An important detail I forgot to mention is that I am generally coded as a bottom during sex, since I am skinny, pale, and young. Indeed, most gay men have little imagination. While I certainly do enjoy being fucked, the idea of being penetrated by four large drunk men was, well, daunting. I was also feeling uneasy about seeing my date be intimate with two other men. I was trying to play it cool, but the confusion and anxiety I was feeling killed any passion. This was more than an open relationship; it was complete emotional detachment. It was like we were all apathetic animals with absolutely no regard for one another. I hastily made an excuse about being too drunk and scurried off to the kitchen. While the other guys finished fucking each-other, I finished reading a Zadie Smith story on my phone. Yet, something changed within me after that night. The idea of multiple people—more than three—no longer scared me. Maybe I just needed to be broken in. Or maybe I needed to learn how to turn off most human emotions and only follow animal instinct. Whatever it was, it took practice. Several months later I participated in a very successful foursome. I knew none of the other participants beforehand. We all watched a movie afterwards, said our goodbyes, and never saw each other again.

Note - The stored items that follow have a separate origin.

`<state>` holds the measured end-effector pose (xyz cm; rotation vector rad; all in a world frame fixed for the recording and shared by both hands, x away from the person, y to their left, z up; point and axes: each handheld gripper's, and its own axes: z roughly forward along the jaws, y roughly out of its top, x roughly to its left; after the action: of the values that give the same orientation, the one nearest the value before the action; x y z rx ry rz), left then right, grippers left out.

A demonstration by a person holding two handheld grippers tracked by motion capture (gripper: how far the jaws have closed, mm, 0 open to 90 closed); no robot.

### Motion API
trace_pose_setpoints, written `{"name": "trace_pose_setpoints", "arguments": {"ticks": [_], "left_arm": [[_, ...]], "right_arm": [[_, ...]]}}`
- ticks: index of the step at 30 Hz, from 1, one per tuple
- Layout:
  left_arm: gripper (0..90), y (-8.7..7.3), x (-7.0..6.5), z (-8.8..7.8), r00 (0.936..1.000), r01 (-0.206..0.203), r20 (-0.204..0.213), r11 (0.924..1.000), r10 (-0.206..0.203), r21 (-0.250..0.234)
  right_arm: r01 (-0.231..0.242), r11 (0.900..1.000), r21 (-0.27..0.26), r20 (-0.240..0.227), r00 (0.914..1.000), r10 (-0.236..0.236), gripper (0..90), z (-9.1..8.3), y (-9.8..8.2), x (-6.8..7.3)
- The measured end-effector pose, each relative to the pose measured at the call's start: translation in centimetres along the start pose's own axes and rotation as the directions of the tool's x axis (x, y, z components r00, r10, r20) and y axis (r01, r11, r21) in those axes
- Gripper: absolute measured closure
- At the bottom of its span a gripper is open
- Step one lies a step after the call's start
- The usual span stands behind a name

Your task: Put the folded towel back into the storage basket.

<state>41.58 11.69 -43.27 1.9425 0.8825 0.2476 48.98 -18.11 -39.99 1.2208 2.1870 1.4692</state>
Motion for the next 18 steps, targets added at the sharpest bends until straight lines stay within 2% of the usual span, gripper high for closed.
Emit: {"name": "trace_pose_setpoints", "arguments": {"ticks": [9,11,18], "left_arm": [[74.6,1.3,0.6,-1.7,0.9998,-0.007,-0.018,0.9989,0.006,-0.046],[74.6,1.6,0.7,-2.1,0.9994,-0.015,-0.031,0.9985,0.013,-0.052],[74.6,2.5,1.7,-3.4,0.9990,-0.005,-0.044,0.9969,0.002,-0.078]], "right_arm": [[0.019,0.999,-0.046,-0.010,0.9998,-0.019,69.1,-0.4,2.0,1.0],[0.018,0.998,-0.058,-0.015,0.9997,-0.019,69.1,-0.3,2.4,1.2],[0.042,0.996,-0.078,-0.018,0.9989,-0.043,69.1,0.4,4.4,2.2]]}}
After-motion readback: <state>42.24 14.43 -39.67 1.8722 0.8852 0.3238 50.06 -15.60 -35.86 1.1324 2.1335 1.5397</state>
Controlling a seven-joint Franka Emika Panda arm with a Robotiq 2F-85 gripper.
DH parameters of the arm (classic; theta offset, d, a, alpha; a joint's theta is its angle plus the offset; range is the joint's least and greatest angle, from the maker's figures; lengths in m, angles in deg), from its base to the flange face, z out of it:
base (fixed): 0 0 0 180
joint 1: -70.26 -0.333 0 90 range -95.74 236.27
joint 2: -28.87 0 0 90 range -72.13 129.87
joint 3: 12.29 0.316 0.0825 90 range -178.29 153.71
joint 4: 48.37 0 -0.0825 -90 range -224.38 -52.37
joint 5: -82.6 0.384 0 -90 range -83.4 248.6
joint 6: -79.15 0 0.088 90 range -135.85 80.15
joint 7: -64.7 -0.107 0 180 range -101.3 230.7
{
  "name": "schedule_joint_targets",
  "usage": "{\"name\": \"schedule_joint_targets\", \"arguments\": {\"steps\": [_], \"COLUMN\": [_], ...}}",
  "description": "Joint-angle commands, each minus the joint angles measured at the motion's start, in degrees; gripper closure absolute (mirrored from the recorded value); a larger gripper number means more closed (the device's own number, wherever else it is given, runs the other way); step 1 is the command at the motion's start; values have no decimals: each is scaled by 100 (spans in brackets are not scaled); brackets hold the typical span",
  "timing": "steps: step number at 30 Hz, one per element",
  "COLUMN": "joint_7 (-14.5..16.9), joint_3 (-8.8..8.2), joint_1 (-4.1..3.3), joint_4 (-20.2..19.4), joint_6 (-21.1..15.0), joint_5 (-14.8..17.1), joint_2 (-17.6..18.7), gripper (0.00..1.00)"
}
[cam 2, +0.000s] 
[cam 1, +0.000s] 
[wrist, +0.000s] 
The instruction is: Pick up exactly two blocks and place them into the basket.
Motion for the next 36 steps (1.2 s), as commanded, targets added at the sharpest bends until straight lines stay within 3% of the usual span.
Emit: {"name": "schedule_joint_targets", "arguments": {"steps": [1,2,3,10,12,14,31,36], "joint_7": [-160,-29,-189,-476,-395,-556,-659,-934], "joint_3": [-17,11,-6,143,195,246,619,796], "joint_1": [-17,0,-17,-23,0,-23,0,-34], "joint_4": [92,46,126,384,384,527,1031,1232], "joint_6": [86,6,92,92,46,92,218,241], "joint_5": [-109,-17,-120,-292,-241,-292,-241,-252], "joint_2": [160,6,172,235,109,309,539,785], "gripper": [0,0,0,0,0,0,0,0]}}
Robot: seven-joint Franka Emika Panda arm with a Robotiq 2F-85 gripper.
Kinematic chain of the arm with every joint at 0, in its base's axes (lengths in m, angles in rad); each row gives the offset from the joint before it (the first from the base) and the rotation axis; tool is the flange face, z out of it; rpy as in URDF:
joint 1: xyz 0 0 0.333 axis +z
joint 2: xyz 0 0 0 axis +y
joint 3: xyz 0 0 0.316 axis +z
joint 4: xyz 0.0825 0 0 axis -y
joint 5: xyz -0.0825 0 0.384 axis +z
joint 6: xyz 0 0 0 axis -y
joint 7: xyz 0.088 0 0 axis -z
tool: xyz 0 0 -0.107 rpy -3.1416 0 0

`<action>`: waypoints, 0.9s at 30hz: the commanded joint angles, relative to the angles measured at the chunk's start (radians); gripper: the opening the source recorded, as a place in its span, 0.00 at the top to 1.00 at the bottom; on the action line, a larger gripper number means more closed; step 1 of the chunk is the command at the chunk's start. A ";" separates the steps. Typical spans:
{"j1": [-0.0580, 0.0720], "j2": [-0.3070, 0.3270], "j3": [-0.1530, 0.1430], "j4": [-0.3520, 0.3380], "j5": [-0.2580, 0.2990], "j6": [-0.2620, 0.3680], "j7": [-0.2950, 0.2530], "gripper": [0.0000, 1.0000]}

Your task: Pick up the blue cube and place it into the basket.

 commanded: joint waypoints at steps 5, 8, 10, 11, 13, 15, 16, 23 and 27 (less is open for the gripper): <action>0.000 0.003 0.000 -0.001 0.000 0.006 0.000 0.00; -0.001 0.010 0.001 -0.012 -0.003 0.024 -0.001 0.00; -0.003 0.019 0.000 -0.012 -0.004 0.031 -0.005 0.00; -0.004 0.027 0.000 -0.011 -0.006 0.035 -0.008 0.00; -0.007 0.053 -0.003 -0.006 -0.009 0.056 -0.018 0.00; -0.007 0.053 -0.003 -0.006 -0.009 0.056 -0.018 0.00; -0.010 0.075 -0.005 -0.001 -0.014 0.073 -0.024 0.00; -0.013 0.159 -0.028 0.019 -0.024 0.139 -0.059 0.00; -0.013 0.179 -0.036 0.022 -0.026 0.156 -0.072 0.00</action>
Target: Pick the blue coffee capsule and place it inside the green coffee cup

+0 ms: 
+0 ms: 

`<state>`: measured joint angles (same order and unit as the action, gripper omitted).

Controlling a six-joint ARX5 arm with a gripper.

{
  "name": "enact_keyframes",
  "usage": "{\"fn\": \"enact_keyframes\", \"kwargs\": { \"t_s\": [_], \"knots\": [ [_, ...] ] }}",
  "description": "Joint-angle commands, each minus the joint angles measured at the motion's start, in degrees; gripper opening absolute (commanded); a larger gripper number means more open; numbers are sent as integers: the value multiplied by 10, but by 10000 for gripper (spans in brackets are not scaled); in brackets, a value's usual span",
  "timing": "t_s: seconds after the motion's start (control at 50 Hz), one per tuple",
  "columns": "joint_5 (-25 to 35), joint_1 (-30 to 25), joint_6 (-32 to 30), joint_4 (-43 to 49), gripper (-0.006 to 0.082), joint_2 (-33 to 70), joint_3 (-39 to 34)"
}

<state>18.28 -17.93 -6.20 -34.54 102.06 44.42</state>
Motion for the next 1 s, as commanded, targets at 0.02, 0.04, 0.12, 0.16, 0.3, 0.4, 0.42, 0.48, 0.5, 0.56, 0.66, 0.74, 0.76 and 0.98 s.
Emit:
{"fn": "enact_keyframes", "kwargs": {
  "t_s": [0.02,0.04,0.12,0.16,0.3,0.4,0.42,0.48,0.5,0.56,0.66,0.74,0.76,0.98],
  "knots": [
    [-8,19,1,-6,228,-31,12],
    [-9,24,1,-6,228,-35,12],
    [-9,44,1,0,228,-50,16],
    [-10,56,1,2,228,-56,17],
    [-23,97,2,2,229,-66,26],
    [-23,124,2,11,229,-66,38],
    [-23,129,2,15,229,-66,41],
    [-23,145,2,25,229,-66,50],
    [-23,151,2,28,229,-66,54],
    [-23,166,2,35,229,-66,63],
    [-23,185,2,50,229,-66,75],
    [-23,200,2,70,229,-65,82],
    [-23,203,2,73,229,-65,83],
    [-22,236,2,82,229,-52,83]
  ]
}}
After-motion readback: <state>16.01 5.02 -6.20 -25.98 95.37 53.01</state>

Thinking about my past several years of sexual experiences, I am reminded of a conversation I had on the Metro North line from New Haven to Grand Central Station. I was 19, living in New York for the summer, and coming back from a weekend with my boyfriend. We had been together since I was 14, and, naturally, we were starting to grow apart. The train was full of aspiring creative writers coming from some sort of university conference. I sat next to a woman—who was wearing a felt beret—returning from the conference, and we started making conversation. She told me she had been giving workshops, so I asked her, “what is an essential life experience to be a good writer?” She responded, completely seriously, “I sleep with all sorts of people, and as many as possible. It gives me all kinds of material. If you want to be a good writer, do the same.” I giggled, but upon realizing she was serious, steeled my face.

I broke up with my boyfriend later that year and started exploring with my sexuality more and more. Five years later, I completely disagree with the beret woman’s advice. My sexual experiences have been largely fun and enjoyable, even with group sex, but they are generally meaningless and ephemeral. While every group sex experience I had was totally consensual, they were not all exactly pleasant. To be brazenly objectified for sex can impact your view of yourself. Feelings of longing, romance, and desire are completely crushed. There is no emotional build-up, just a sudden and chaotic release. Indeed, people’s wildly differing standards for one-on-one vs. group sex can be very confusing. Group sex has decidedly not enriched my personality, or my world view. My best sexual experiences have been with partners I’ve had feelings for, been intimate with, and seen many times. While I think that sex and love are independent, they are certainly complementary. Maybe I’m romantically delusional, but I’ve never been emotionally satisfied by a group encounter. Almost all of the casual sex I’ve had can be reduced, at best, to funny anecdotes. And I think I just used all of them up.